Cape Wrath is derived from Old Norse hvarf (“turning point”) (Scottish Gaelic: Am Parbh, known as An Carbh in Lewis) is the most North-Westerly point on the British mainland. It is located in the traditional county of Sutherland, in the parish of Durness, within Highland Region. Durness is the closest village, 10 miles (16 km) to the south-east.
The cape is separated from the mainland by the Kyle of Durness and consists of 277 square kilometres (107 sq mi) of moorland wilderness known as the Parph. The first road in the district was built in 1828 by the lighthouse commission across the Parph. This road is only accessible via the passenger ferry that crosses the Kyle of Durness.
Much of the cape is owned by the Ministry of Defence and is used as a military training area, including as live firing range. Areas of it are also designated as a Site of Special Scientific Interest, a Special Protection Area, a Special Area of Conservation and a Special Landscape Area.
Cape Wrath was once the home of a series of small crofting communities, although by 1845 the only families remaining on the Parph were those of shepherds. In the 1930s it supported a population of 30 to 40 people, including a small side school at Achiemore which had up to ten pupils in the 1930s but closed in 1947. Building remains at locations such as Kearvaig have been dated to the 18th century. The Cape has few archaeological remains which can be dated to earlier than this, although a promontory fort at Eilean nan Coarach to the east of the headland may date to the late prehistoric age.
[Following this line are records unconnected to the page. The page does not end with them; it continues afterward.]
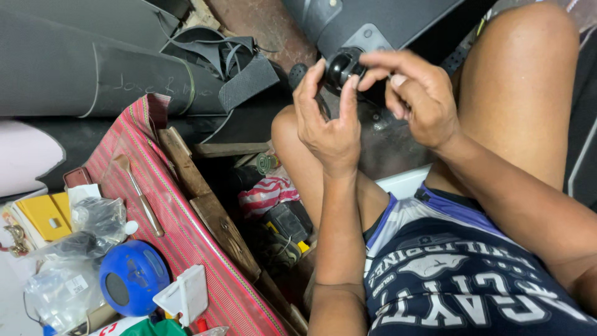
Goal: The person sits on the floor and uses a small metal tool to adjust the axle of a suitcase wheel. They repeatedly insert the tool into the wheel hub, rotate it, and test the wheel's movement.
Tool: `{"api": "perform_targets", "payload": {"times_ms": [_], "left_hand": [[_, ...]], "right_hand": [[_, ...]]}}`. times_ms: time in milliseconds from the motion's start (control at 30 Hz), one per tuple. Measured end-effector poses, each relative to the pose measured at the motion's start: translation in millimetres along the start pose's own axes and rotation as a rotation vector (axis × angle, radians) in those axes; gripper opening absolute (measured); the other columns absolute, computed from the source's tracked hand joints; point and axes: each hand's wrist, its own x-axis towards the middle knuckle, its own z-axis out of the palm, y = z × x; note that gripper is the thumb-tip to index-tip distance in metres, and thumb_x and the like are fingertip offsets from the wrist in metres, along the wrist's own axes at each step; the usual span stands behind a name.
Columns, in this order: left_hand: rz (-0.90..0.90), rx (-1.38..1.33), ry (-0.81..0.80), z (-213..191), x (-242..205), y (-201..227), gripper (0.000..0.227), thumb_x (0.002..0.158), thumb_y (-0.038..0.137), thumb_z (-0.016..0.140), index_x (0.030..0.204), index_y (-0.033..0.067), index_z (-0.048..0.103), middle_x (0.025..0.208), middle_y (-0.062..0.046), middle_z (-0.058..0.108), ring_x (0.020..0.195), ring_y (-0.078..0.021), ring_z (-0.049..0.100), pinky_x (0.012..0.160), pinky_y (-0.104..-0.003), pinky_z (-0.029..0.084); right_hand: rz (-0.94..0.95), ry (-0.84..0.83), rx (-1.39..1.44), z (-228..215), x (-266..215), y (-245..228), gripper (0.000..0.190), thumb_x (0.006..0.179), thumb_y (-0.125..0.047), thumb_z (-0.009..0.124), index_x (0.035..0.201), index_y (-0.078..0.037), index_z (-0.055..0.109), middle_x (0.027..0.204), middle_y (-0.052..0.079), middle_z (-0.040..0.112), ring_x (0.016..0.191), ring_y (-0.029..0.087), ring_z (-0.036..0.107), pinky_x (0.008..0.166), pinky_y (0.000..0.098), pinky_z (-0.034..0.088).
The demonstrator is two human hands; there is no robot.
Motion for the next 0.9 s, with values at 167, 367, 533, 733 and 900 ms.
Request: {"api": "perform_targets", "payload": {"times_ms": [167, 367, 533, 733, 900], "left_hand": [[-0.067, -0.180, -0.031, 1, 0, -9, 0.044, 0.094, 0.002, 0.080, 0.132, 0.0016, 0.058, 0.127, -0.013, 0.064, 0.118, -0.0214, 0.067, 0.104, -0.031, 0.057], [-0.051, -0.128, 0.006, 4, -3, -9, 0.043, 0.091, 0.000, 0.082, 0.127, 0.0021, 0.058, 0.124, -0.013, 0.065, 0.112, -0.0195, 0.068, 0.097, -0.028, 0.058], [-0.106, -0.130, 0.031, 6, -2, -4, 0.049, 0.090, 0.003, 0.081, 0.133, 0.0012, 0.056, 0.126, -0.012, 0.066, 0.113, -0.0208, 0.069, 0.104, -0.032, 0.057], [-0.045, 0.004, -0.005, 2, 2, -1, 0.048, 0.090, 0.006, 0.081, 0.133, 0.0005, 0.059, 0.124, -0.013, 0.066, 0.112, -0.0233, 0.069, 0.102, -0.034, 0.056], [-0.045, -0.025, -0.006, 3, 1, -1, 0.048, 0.091, 0.006, 0.081, 0.133, 0.0006, 0.059, 0.126, -0.013, 0.066, 0.115, -0.0230, 0.068, 0.105, -0.034, 0.055]], "right_hand": [[0.069, -0.025, -0.079, -8, -4, 6, 0.030, 0.100, 0.004, 0.040, 0.128, 0.005, 0.053, 0.098, 0.010, 0.072, 0.066, 0.007, 0.048, 0.063, 0.0195, 0.042], [0.102, -0.130, -0.273, -17, -18, -11, 0.027, 0.103, 0.004, 0.048, 0.129, 0.004, 0.051, 0.115, 0.012, 0.074, 0.088, 0.013, 0.069, 0.078, 0.0257, 0.058], [0.139, -0.102, -0.136, -34, -27, 0, 0.020, 0.102, 0.002, 0.054, 0.120, 0.003, 0.063, 0.116, 0.009, 0.072, 0.099, 0.013, 0.071, 0.087, 0.0265, 0.060], [-0.017, -0.090, -0.431, -50, -40, 38, 0.013, 0.090, -0.004, 0.074, 0.102, -0.002, 0.078, 0.092, 0.006, 0.069, 0.086, 0.013, 0.063, 0.077, 0.0274, 0.052], [0.402, 0.030, -0.322, -55, -40, 52, 0.014, 0.086, -0.010, 0.079, 0.099, -0.006, 0.079, 0.082, 0.001, 0.071, 0.073, 0.008, 0.060, 0.066, 0.0232, 0.048]]}}
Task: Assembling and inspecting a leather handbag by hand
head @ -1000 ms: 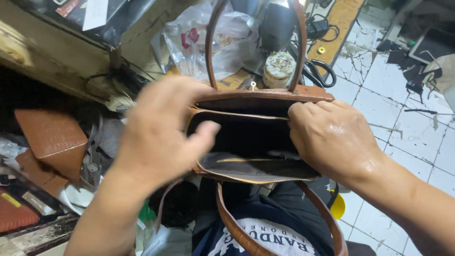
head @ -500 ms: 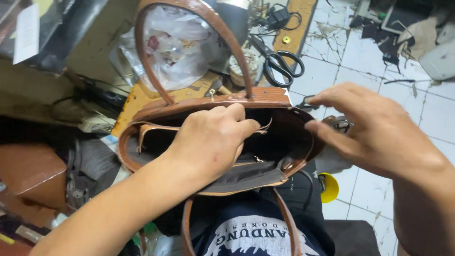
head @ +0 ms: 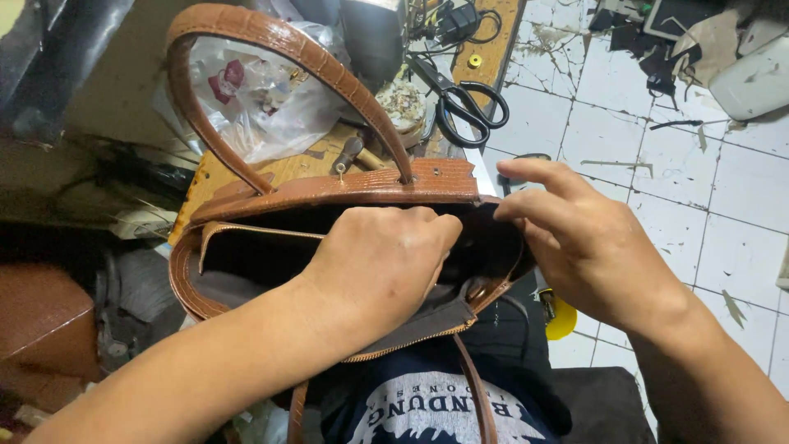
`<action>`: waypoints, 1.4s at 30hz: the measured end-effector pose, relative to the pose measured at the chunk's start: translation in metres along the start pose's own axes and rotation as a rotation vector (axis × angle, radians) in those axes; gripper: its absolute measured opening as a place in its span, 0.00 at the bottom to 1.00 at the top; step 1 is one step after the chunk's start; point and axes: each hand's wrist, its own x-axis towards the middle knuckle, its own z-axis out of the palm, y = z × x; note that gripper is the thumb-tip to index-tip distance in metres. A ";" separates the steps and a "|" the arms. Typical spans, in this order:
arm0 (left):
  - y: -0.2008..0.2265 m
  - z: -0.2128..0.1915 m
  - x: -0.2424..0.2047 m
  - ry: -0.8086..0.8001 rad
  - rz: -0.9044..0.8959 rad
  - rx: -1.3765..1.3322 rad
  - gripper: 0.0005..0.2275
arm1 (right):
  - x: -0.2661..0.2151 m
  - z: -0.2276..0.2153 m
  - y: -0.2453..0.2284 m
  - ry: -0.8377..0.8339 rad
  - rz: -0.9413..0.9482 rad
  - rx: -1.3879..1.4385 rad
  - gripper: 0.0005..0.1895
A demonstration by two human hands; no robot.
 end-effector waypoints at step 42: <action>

Much of the area has been used for sheep grazing, a use which continues today, and shielings, shelters built for shepherds, can be found across the Cape. The area declined in population in the mid 20th century and is now almost entirely unpopulated, although military and tourism use continues.
An area of 123 square kilometres (47 sq mi) around the coastline is designated as a Special Landscape Area. This area extends from Oldshoremore in the south-west to Durness in the east and includes the entire coastline of the cape area. Just offshore is Stac Clò Kearvaig, also known as “The Cathedral” due to the appearance of two spires and a natural window created by erosion. To the east lies Garvie Island (An Garbh-eilean), one of the main targets for live firing by the military.
The sea cliffs around the cape are composed of Torridonian sandstone and Lewisian gneiss. These rise to 281 metres (922 ft) above sea level and include the highest sea cliffs on the British mainland at Clò Mòr around 4 miles (6.4 km) to the east of the headland. Sea stacks, such as Stac an Dùnain at the cape itself and Stac Clò Kearvaig to the east, rise out of the sea off the coastline, with Duslic, a reef, 0.6 miles (0.97 km) north of the cape. The cape is part of the North West Highlands Geopark, a 2,000 square kilometres (770 sq mi) area with UNESCO geopark status.
The lighthouse at Cape Wrath was built in 1828 by Robert Stevenson and was manned until 1998, when it was converted to automatic operation by the Northern Lighthouse Board. The lighthouse, which is a Category A listed building, is a 20-metre (66 ft) tall white-washed tower built of granite with a single storey semi-circular base building. The light, which is 122 metres (400 ft) above sea level, is visible for 22 nautical miles (41 km; 25 mi).